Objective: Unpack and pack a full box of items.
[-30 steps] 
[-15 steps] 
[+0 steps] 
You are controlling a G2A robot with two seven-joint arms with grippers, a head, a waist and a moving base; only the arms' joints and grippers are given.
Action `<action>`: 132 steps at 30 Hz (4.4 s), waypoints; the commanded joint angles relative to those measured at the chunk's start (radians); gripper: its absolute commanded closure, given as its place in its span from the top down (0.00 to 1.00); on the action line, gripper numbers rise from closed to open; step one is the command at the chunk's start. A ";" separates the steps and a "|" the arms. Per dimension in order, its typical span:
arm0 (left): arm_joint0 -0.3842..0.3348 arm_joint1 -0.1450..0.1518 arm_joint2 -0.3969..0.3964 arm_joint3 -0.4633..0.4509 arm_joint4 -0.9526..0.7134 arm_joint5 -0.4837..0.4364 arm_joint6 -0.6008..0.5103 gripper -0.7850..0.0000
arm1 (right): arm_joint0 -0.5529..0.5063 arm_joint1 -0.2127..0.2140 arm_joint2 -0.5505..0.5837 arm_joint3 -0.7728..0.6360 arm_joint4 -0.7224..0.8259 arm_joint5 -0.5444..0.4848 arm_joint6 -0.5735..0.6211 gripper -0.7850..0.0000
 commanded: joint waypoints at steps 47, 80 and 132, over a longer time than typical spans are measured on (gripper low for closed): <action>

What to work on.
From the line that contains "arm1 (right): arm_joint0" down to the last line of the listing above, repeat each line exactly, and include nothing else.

Result below.
arm1 (right): arm_joint0 -0.5529..0.5063 arm_joint1 -0.2127..0.2140 arm_joint2 -0.5505..0.5837 arm_joint3 -0.7728..0.6360 arm_joint4 -0.7224..0.8259 arm_joint5 -0.5444..0.4848 arm_joint6 -0.5735..0.6211 gripper -0.7850..0.0000
 commanded: joint waypoints at steps 47, 80 and 132, over a longer time than typical spans are measured on (gripper low for closed): <action>

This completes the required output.